- [PROMPT]:
Quote the listing below in its entirety, omitting every image.

- [RECORDED DATA]:
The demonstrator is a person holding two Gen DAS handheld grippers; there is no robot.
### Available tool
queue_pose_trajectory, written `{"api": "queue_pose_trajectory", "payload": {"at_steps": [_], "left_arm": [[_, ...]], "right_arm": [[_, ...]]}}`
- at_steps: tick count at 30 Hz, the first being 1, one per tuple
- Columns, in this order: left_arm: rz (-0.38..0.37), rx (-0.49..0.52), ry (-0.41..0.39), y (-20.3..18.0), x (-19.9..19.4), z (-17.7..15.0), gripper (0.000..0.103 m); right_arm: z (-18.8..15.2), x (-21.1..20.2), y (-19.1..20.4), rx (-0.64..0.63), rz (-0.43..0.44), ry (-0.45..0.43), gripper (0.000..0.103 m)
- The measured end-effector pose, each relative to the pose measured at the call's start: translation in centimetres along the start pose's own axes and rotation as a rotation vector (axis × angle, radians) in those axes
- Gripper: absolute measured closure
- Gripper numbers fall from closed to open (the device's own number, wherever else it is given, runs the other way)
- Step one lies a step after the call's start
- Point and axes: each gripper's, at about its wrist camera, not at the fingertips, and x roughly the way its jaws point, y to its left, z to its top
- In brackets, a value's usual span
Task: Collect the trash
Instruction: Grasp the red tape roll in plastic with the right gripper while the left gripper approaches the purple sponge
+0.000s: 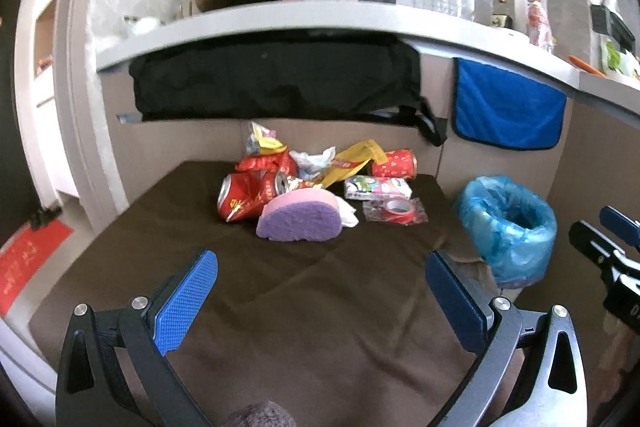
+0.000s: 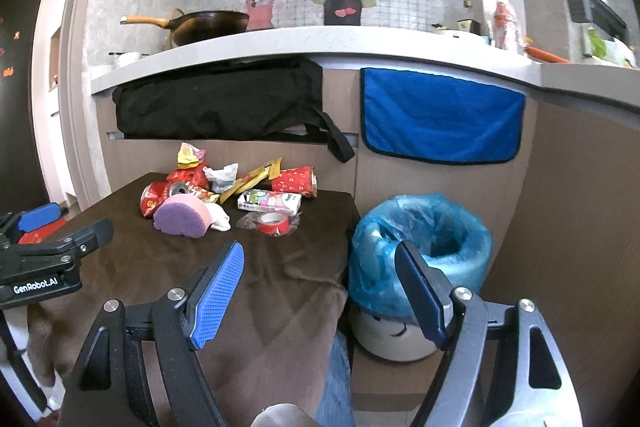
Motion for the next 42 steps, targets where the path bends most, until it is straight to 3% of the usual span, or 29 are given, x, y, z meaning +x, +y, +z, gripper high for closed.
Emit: {"api": "queue_pose_trajectory", "payload": {"at_steps": [9,15,19,24,29,37,42], "left_arm": [[0.015,-0.012,0.076,4.5,7.7,2.5,0.001],[-0.086,-0.083,0.131,6.8,12.5,4.1,0.003],[-0.161,-0.05,0.173,6.4,15.5,4.9,0.006],[-0.193,-0.029,0.189,5.7,18.0,5.9,0.006],[-0.232,-0.029,0.191,5.4,19.0,6.6,0.007],[-0.298,-0.042,0.289,5.6,18.2,4.2,0.01],[-0.238,-0.104,0.251,7.5,16.5,3.6,0.01]], "right_arm": [[2.2,9.3,1.0,-0.078,0.082,0.088,0.028],[2.5,15.1,1.8,-0.113,0.11,0.156,0.028],[2.5,17.3,2.0,-0.122,0.116,0.181,0.028],[2.2,19.4,1.6,-0.127,0.1,0.216,0.028],[2.6,21.5,1.4,-0.114,0.121,0.25,0.028],[3.1,26.1,3.8,-0.14,0.221,0.327,0.028],[2.4,29.3,5.5,-0.179,0.239,0.39,0.032]]}}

- [SOLUTION TO THIS TASK]:
The demonstrator is a person holding two Gen DAS handheld grippers; there is no robot.
### Available tool
queue_pose_trajectory, written `{"api": "queue_pose_trajectory", "payload": {"at_steps": [_], "left_arm": [[_, ...]], "right_arm": [[_, ...]]}}`
- at_steps: tick count at 30 Hz, the first being 1, one per tuple
- Columns, in this order: left_arm: rz (-0.38..0.37), rx (-0.49..0.52), ry (-0.41..0.39), y (-20.3..18.0), x (-19.9..19.4), z (-17.7..15.0), gripper (0.000..0.103 m); right_arm: z (-18.8..15.2), x (-21.1..20.2), y (-19.1..20.4), rx (-0.64..0.63), rz (-0.43..0.44), ry (-0.45..0.43), gripper (0.000..0.103 m)
- The measured end-effector pose, each relative to the pose measured at the call's start: translation in centimetres along the start pose's own axes and rotation as a rotation vector (axis × angle, radians) in those axes
- Gripper: absolute measured closure
- Gripper numbers fall from closed to open (the device's own number, wherever else it is given, runs the other way)
- Step one lies a step after the call's start
- Point and axes: each gripper's, at about its wrist camera, not at the fingertips, and x roughly the way its jaws point, y to its left, z to its top
- In brackets, a value's usual span
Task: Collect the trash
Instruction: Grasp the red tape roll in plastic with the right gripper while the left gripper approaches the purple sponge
+0.000s: 
+0.000s: 
Motion for the next 42 steps, targets where the path bends most, until it is straight to 3% of the usual span, or 29 are given, x, y, z meaning +x, +y, +z, gripper high for closed.
Emit: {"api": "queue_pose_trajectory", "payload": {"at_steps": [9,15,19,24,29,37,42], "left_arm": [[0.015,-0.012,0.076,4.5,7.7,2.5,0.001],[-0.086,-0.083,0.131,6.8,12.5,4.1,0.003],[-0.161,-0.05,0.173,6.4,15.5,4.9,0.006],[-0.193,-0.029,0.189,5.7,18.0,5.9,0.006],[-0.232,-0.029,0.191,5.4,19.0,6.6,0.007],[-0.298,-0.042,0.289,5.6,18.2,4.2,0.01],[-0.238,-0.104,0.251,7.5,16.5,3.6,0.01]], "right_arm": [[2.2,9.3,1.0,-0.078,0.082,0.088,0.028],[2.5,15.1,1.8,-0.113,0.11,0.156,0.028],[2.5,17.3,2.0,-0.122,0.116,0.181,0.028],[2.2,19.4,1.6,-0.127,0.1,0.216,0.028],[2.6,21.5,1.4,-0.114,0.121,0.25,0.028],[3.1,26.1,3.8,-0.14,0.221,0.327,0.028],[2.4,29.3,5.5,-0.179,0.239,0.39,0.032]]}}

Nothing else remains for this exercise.